■ **AIM OF THE TASK**: The lines to copy from the data below are those that hold the string "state".

■ **DATA BELOW**:

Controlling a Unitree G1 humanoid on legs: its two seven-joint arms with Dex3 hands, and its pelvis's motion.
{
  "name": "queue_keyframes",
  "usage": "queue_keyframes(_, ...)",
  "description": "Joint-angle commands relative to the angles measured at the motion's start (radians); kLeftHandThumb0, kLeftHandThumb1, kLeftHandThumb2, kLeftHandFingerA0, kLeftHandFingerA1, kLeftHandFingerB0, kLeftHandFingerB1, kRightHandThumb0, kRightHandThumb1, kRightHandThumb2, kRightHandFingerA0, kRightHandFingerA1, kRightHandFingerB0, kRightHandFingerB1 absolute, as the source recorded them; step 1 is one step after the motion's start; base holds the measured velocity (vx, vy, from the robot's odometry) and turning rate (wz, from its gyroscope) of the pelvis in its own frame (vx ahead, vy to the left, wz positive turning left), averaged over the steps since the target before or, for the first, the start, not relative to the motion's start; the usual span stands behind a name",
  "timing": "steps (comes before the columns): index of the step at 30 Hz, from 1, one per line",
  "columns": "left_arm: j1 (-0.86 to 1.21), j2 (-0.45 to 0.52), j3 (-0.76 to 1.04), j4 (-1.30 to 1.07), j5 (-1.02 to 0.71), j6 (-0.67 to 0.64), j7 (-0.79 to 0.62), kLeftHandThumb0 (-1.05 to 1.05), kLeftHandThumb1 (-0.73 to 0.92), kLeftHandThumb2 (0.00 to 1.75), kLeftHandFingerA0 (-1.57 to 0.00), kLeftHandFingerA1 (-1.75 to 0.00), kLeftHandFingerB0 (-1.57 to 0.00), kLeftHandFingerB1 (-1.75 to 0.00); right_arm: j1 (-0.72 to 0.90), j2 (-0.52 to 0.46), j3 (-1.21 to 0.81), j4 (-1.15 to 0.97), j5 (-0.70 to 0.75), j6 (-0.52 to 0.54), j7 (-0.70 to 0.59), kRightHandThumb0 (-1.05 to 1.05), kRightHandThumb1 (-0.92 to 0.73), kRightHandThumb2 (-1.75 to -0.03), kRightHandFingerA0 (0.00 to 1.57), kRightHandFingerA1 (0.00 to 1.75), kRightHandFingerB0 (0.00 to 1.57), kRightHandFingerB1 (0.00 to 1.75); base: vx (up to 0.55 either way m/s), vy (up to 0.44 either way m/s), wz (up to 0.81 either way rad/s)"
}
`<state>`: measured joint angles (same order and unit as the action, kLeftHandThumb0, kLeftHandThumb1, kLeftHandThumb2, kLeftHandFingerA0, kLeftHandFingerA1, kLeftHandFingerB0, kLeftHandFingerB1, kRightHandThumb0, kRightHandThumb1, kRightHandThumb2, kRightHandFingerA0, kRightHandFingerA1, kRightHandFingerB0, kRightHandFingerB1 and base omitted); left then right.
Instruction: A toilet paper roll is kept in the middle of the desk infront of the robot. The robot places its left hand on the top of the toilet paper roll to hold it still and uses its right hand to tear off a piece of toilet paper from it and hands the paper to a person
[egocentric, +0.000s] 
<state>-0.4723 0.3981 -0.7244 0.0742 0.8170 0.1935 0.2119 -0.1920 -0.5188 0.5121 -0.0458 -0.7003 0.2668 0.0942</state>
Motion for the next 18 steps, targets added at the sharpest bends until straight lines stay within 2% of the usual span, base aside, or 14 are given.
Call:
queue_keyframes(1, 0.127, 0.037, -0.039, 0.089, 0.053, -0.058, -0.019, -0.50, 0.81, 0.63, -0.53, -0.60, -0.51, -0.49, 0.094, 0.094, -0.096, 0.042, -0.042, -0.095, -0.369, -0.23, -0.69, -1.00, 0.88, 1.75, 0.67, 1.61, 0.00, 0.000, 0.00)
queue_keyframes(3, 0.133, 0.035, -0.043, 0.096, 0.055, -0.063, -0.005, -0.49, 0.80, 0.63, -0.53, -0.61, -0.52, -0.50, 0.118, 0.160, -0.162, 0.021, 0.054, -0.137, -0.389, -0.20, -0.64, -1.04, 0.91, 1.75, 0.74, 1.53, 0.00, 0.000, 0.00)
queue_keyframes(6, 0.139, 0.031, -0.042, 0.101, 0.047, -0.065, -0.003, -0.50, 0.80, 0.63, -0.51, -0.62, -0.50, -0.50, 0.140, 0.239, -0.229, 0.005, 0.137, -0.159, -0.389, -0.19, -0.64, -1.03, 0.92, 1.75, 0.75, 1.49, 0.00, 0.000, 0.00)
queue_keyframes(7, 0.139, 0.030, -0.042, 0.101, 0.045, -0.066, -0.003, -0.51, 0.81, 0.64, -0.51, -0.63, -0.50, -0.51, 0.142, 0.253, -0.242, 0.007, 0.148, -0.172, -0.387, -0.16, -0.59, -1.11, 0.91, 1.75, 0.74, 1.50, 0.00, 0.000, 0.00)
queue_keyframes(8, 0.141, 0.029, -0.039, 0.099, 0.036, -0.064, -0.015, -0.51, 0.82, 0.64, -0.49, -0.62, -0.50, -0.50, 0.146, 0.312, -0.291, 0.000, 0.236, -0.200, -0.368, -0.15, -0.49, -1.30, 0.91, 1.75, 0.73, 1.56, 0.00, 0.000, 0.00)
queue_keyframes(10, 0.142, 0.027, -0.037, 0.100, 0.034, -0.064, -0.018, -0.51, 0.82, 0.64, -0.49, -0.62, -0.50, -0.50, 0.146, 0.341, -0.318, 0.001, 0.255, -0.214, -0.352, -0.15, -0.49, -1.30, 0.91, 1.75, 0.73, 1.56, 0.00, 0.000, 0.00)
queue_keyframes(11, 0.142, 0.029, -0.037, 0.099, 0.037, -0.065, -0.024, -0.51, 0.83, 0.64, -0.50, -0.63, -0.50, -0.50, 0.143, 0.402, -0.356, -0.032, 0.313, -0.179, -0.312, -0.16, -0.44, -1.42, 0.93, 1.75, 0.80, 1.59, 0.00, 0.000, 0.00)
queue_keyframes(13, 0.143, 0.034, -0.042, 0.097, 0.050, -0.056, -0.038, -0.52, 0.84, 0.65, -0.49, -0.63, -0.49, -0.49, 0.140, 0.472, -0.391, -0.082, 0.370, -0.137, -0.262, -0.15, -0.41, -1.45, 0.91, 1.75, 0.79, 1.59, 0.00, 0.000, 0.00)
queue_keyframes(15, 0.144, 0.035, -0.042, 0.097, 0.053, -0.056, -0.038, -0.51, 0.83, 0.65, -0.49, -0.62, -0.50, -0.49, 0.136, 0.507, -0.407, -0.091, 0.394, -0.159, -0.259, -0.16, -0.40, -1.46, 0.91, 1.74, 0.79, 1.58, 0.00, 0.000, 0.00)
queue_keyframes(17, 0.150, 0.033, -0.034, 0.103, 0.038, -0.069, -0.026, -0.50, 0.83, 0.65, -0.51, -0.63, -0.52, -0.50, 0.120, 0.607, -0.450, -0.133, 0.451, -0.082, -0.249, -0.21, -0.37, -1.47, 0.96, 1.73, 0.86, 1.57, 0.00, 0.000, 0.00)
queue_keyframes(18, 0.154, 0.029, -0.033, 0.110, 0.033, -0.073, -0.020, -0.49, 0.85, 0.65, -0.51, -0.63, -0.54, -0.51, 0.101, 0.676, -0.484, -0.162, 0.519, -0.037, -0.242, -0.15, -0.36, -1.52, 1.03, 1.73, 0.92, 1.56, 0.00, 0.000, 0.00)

■ **EXERCISE SOLUTION**:
`<state>`: measured joint angles (same order and unit as the action, kLeftHandThumb0, kLeftHandThumb1, kLeftHandThumb2, kLeftHandFingerA0, kLeftHandFingerA1, kLeftHandFingerB0, kLeftHandFingerB1, kRightHandThumb0, kRightHandThumb1, kRightHandThumb2, kRightHandFingerA0, kRightHandFingerA1, kRightHandFingerB0, kRightHandFingerB1 and base omitted); left then right.
<state>-0.4723 0.3981 -0.7244 0.0742 0.8170 0.1935 0.2119 -0.1920 -0.5188 0.5121 -0.0458 -0.7003 0.2668 0.0942</state>

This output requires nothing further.